> **TASK GOAL**: Look through the data below and, wherever a line carries the word "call", please copy that line.

━━━━━━━━━━━━━━━━━━━━

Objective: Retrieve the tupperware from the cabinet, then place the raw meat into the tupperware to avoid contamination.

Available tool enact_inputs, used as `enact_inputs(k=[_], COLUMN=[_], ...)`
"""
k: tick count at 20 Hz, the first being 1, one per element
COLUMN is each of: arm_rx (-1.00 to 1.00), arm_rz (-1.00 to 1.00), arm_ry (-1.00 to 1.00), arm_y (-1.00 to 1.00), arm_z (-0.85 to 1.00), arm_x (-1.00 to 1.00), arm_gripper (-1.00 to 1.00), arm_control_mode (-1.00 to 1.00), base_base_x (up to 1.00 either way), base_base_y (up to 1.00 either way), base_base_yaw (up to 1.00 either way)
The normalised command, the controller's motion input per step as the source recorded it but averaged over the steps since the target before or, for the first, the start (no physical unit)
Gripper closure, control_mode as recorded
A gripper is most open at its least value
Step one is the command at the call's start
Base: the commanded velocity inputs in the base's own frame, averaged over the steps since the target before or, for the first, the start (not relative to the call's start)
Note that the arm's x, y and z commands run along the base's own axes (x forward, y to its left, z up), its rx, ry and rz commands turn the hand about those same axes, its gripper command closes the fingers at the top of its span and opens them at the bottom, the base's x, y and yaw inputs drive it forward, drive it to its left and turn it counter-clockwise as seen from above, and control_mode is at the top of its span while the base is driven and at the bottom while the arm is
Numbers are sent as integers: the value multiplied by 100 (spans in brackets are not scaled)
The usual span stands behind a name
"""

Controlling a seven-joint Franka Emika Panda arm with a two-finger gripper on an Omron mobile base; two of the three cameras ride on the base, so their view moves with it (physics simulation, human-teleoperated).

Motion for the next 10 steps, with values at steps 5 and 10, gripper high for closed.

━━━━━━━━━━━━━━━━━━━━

> **YOUR SOLUTION**:
Step one is the command at the call's start
Base: the commanded velocity inputs in the base's own frame, averaged over the steps since the target before or, for the first, the start (not relative to the call's start)

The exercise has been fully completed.